Taraflar arasındaki tapu iptali ve tescil istemli dava sonunda Gaziantep Bölge Adliye Mahkemesi 1. Hukuk Dairesince verilen 24.12.2021 tarihli 2020/805 E., 2021/1477 K. sayılı karar yasal süre içerisinde davacı vekili ve davalılar vekili tarafından temyiz edilmiş olmakla; temyiz dilekçelerinin kabulüne karar verildikten sonra, dosya incelenip gereği düşünüldü:

I. DAVA

Davacı dava dilekçesinde, mirasbırakan babası ....’un 630, 632, 657, 624, 671, 687, 688 ve 625 parsel sayılı taşınmazlarını mal kaçırma amacıyla muvazaalı olarak davalı oğullarına temlik ettiğini ileri sürerek tapu kayıtlarının iptali ile miras payı oranında adına tescile karar verilmesini istemiş, aşamada davalı ... yönünden davadan feragat etmiştir.

II. CEVAP

Davalılar cevap dilekçelerinde, 624 ve 625 parsel sayılı taşınmazlardan muristen kendilerine intikal eden bir pay olmadığını, taşınmazların alan kişilerce kullanıldığını ve sonrasında kendilerine satıldığını, taşınmazları alacak ekonomik durumlarının olduğunu, satın alma işleminde kredi de kullanıldığını, diğer kız kardeşlerin gerçeği bildiği için kendilerine dava açmadıklarını belirterek, davanın reddini savunmuşlardır.
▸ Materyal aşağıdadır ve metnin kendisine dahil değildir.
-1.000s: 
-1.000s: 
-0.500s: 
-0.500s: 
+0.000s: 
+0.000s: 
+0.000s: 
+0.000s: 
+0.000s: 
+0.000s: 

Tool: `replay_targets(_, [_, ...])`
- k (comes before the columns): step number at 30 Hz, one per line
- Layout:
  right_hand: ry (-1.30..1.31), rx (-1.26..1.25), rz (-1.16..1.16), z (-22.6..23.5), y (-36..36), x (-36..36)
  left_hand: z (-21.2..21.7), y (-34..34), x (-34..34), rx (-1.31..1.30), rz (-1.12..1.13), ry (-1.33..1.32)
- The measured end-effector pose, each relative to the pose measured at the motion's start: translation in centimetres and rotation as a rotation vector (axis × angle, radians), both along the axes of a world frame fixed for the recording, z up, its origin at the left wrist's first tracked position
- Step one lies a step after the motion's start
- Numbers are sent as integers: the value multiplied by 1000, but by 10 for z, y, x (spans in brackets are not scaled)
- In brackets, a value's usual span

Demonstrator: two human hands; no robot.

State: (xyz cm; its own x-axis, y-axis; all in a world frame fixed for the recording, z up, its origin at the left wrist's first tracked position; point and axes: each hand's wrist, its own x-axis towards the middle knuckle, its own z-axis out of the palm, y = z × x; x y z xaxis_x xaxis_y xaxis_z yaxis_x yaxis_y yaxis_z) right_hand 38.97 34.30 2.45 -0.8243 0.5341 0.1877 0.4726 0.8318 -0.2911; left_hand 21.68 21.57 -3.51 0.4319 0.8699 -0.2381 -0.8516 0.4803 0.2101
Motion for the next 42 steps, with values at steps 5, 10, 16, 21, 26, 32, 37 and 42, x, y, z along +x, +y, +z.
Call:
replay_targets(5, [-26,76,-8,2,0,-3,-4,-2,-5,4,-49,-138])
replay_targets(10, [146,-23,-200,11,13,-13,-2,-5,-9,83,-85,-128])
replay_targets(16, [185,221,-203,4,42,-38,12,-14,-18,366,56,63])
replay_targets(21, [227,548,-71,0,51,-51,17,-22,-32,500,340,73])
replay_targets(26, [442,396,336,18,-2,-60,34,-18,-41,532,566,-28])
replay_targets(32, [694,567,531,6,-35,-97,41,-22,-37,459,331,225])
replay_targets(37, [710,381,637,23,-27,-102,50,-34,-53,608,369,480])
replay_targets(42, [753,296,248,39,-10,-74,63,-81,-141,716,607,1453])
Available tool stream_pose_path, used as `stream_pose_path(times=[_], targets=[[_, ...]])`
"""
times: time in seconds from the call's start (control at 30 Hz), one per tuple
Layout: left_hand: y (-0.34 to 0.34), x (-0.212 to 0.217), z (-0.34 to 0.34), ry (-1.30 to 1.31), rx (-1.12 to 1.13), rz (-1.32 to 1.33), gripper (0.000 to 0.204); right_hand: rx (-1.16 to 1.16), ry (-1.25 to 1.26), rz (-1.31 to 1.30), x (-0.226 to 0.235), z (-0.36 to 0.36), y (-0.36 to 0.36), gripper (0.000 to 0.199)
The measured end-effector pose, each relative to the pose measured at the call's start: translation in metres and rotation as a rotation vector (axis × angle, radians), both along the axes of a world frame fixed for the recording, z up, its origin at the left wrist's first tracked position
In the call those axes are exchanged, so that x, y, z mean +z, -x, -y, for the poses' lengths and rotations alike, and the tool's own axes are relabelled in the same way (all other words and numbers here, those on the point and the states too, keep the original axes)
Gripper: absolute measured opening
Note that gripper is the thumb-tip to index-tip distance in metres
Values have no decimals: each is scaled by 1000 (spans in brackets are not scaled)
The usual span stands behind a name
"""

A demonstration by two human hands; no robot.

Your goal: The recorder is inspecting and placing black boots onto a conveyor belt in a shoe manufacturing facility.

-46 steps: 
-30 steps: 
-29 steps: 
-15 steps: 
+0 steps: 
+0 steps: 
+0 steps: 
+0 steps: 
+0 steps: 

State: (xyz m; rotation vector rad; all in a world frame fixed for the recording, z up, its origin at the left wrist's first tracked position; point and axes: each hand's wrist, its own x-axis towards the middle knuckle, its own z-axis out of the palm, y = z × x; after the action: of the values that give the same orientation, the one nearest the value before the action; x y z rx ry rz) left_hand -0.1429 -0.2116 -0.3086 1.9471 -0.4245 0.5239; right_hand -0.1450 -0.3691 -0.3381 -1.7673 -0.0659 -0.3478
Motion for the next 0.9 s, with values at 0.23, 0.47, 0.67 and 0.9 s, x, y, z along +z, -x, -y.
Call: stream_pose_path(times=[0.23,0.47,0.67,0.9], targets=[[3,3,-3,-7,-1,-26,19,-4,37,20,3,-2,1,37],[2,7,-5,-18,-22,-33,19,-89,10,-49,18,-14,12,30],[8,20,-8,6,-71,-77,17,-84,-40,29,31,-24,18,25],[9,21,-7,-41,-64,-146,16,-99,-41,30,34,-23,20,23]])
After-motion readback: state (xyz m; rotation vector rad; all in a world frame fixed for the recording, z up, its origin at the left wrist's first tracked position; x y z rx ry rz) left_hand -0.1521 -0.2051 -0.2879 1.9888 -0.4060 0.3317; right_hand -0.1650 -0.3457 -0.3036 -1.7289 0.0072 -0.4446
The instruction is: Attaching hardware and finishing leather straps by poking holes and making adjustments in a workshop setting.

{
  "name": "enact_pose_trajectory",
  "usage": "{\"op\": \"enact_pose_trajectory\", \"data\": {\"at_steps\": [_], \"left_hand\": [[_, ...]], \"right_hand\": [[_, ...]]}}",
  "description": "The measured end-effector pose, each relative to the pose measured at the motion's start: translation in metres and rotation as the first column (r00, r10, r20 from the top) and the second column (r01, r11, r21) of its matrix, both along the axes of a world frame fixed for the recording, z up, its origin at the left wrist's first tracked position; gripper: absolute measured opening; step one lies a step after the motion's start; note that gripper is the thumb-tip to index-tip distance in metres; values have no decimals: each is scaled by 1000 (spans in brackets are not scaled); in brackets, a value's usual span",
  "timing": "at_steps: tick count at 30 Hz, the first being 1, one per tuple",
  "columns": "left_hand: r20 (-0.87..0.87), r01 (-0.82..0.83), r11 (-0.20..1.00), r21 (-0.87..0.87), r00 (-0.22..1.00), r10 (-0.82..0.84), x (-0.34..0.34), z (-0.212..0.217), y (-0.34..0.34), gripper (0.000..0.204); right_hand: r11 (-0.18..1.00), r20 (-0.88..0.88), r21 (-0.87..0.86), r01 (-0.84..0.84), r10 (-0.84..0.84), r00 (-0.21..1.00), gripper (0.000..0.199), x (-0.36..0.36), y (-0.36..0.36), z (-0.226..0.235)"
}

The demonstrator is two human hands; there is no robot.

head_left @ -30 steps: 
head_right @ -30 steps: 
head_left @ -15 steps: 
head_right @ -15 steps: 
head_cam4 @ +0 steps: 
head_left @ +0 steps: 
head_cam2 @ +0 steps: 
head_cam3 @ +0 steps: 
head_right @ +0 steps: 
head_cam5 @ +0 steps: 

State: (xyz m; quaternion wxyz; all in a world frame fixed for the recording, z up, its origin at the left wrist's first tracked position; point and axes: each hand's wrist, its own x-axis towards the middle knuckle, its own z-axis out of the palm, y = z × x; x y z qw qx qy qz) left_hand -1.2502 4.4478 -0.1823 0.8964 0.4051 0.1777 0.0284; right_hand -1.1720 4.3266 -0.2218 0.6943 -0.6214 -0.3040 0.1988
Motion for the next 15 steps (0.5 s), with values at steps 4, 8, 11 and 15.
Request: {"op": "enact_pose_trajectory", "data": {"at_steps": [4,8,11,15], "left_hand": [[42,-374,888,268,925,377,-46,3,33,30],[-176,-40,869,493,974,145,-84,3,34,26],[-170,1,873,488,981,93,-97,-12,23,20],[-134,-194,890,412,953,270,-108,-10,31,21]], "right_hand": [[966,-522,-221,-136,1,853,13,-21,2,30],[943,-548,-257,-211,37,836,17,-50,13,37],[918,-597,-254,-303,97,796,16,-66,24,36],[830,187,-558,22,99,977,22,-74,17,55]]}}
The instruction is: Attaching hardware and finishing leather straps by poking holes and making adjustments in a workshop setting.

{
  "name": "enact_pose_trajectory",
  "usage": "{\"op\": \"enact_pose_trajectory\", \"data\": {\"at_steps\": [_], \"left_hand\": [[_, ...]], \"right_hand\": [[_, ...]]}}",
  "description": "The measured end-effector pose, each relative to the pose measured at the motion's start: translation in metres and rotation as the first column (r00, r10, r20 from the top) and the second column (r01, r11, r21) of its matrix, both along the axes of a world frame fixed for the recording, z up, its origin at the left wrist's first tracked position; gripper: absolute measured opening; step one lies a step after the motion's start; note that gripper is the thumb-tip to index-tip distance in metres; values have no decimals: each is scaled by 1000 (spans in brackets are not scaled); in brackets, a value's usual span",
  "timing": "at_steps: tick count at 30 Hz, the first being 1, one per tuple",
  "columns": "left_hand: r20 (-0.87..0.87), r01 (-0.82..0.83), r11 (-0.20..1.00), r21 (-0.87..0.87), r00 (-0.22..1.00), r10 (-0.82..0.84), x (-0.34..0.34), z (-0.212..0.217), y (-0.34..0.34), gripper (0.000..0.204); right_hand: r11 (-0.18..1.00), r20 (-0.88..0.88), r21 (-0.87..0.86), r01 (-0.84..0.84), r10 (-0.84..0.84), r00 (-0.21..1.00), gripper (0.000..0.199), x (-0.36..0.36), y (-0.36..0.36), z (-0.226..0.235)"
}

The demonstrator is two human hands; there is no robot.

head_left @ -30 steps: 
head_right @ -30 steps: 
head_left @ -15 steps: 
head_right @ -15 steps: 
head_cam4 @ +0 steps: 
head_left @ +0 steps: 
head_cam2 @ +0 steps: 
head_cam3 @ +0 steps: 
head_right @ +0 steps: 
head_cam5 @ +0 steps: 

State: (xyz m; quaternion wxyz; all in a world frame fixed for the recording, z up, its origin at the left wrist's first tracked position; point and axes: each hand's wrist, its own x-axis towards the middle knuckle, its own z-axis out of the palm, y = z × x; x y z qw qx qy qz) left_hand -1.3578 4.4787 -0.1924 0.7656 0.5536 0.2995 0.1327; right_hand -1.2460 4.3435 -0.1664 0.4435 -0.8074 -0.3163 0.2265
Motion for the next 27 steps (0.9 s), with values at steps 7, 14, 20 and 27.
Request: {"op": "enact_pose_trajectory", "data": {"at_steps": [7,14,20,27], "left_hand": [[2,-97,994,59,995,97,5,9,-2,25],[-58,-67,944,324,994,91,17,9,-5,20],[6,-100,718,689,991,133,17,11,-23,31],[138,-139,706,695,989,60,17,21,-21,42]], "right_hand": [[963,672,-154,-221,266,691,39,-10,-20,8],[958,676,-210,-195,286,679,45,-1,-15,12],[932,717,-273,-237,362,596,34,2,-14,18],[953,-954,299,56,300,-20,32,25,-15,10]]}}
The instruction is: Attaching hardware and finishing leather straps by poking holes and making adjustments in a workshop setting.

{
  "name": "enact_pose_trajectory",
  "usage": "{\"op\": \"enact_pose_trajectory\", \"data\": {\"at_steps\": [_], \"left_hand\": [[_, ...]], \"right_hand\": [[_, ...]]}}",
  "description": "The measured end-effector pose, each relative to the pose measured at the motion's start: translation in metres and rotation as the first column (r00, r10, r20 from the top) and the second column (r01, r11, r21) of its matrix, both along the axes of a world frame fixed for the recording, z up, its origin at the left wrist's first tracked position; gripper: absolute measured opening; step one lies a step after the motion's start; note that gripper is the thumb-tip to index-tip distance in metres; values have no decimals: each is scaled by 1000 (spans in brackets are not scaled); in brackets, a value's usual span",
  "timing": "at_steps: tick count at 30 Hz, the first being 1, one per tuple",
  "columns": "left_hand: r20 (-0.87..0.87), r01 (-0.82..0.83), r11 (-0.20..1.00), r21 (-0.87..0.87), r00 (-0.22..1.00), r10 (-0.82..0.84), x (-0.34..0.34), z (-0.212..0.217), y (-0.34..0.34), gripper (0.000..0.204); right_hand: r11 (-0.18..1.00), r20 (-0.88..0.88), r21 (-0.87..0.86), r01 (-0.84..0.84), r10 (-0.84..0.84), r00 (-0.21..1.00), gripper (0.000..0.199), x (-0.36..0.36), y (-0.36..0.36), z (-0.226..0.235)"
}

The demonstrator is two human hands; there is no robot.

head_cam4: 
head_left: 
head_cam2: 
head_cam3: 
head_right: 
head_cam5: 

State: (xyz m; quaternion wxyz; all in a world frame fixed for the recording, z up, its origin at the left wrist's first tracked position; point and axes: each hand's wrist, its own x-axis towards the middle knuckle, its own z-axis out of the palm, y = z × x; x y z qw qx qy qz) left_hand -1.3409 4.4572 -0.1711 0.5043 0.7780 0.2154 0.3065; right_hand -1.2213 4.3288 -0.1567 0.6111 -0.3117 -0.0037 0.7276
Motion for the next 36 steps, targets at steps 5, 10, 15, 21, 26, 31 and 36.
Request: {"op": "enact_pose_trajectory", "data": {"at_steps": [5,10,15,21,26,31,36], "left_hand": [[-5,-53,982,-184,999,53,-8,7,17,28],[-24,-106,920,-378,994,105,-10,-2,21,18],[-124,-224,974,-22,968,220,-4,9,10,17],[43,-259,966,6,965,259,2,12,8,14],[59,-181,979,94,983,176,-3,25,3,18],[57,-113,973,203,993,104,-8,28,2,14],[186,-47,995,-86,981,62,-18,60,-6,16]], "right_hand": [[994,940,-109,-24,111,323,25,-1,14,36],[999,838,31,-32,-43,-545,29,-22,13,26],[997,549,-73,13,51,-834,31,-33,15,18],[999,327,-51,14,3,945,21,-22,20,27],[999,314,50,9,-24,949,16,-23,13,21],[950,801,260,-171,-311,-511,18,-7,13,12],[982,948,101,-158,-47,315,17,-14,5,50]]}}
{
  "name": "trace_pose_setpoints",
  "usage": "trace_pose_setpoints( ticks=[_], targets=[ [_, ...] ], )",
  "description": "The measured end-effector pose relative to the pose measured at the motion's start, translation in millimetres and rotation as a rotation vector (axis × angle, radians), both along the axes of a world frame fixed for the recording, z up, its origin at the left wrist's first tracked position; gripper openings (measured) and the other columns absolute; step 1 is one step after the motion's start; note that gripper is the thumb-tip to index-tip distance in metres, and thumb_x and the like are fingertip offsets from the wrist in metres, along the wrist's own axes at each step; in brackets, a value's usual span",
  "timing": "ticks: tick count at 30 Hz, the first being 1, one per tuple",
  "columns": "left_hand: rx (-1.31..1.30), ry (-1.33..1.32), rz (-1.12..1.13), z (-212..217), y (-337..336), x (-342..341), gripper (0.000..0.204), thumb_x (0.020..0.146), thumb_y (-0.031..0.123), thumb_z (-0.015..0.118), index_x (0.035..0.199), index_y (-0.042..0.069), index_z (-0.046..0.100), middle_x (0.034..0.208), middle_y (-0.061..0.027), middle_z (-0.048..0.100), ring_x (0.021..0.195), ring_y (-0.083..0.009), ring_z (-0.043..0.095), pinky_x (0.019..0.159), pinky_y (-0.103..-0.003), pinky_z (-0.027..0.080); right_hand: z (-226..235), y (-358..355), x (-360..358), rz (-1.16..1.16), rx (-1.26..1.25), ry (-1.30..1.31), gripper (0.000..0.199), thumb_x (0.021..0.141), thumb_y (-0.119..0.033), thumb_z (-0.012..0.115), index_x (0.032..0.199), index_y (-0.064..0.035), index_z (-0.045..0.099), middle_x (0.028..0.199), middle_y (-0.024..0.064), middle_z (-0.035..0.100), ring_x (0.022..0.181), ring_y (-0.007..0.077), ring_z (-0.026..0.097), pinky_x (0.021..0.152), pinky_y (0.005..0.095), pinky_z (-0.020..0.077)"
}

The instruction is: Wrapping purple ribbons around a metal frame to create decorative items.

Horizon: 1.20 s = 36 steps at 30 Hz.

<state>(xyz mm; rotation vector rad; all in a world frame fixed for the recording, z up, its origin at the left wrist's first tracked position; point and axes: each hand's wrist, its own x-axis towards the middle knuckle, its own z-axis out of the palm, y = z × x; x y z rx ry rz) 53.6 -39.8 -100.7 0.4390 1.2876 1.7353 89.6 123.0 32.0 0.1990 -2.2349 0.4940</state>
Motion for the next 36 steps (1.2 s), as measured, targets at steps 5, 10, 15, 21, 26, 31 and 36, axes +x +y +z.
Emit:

III. İLK DERECE MAHKEMESİ KARARI

İlk Derece Mahkemesince, iddianın ispat edildiği gerekçesiyle, davanın kısmen kabulüne karar verilmiştir.

IV. İSTİNAF

1. İstinaf Yoluna Başvuranlar

İlk Derece Mahkemesinin yukarıda belirtilen kararına karşı süresi içinde taraflar istinaf başvurusunda bulunmuştur.

2.İstinaf Nedenleri

2.1. Davacı istinaf dilekçesinde özetle, reddine karar verilen taşınmazların da ortak murislerine ait olduğunu, taşınmazlar davalılar adına kayıtlı ise de taşınmaz bedellerinin muris tarafından ödendiğini ileri sürerek, kararın kaldırılmasını istemiştir.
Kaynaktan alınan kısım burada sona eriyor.